PROBLEM TO SOLVE:
Only the lines from the one containing "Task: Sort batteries" through the end of the listing below are to be reproduced, exactly as they stand.
▼
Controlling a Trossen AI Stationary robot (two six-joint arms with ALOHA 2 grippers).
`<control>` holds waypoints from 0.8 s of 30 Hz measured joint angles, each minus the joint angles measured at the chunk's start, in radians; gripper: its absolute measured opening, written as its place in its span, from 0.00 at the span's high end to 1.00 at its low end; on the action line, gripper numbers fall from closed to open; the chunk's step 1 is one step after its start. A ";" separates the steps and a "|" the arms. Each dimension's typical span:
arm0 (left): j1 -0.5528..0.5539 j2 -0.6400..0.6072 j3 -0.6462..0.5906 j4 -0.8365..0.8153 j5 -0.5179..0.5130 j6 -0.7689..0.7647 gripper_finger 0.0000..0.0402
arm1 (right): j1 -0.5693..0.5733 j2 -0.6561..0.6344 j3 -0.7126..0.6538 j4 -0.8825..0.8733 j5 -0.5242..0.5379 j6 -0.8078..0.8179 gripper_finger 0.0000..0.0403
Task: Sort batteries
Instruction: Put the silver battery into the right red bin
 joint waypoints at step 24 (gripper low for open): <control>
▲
RESPONSE TO THIS TASK:
Task: Sort batteries
Instruction: Put the silver battery into the right red bin
 joint waypoints at step 24 (gripper low for open): <control>

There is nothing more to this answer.